[Records from a data source]
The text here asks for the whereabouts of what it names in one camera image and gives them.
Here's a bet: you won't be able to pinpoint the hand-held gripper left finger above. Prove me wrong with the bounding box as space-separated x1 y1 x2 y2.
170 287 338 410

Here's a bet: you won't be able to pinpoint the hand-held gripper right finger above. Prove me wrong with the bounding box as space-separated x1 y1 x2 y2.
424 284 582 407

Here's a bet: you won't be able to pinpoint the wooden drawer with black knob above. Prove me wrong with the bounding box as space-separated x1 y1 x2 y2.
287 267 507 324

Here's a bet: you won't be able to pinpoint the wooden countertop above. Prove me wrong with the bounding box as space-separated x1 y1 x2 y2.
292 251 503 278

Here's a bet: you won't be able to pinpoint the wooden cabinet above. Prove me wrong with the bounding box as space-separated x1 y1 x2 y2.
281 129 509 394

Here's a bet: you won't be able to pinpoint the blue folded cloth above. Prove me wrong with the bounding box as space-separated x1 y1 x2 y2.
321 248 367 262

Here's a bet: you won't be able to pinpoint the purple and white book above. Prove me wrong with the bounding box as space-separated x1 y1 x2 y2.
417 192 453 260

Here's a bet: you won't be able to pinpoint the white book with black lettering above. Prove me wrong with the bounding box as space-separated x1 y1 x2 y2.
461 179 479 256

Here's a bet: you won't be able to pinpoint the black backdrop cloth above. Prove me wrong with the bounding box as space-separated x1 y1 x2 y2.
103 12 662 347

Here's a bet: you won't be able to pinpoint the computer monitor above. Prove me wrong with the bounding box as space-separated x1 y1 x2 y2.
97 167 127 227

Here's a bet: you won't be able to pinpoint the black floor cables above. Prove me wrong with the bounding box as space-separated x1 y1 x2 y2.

* [Exercise requirements] The lines to reproduce run from the one that contains "the wooden countertop" through the last line above; copy them exactly.

* [Solution to the problem]
Here's a bet: you won't be able to pinpoint the wooden countertop above. Prove me wrong with the bounding box as space-separated x1 y1 x2 y2.
292 251 503 278

Here's a bet: you won't be able to pinpoint the wooden cabinet above. Prove me wrong with the bounding box as space-separated x1 y1 x2 y2.
281 129 509 394

Here's a bet: you won't be able to pinpoint the blue folded cloth above. Prove me wrong with the bounding box as space-separated x1 y1 x2 y2.
321 248 367 262

Here's a bet: you won't be able to pinpoint the purple and white book above. Prove me wrong with the bounding box as space-separated x1 y1 x2 y2.
417 192 453 260

Here's a bet: you won't be able to pinpoint the white book with black lettering above. Prove me wrong with the bounding box as space-separated x1 y1 x2 y2.
461 179 479 256

Here's a bet: you won't be able to pinpoint the black backdrop cloth above. Prove me wrong with the bounding box as space-separated x1 y1 x2 y2.
103 12 662 347

Here's a bet: you won't be able to pinpoint the computer monitor above. Prove me wrong with the bounding box as space-separated x1 y1 x2 y2.
97 167 127 227

Here's a bet: you won't be able to pinpoint the black floor cables above. Prove me wrong with the bounding box as space-separated x1 y1 x2 y2.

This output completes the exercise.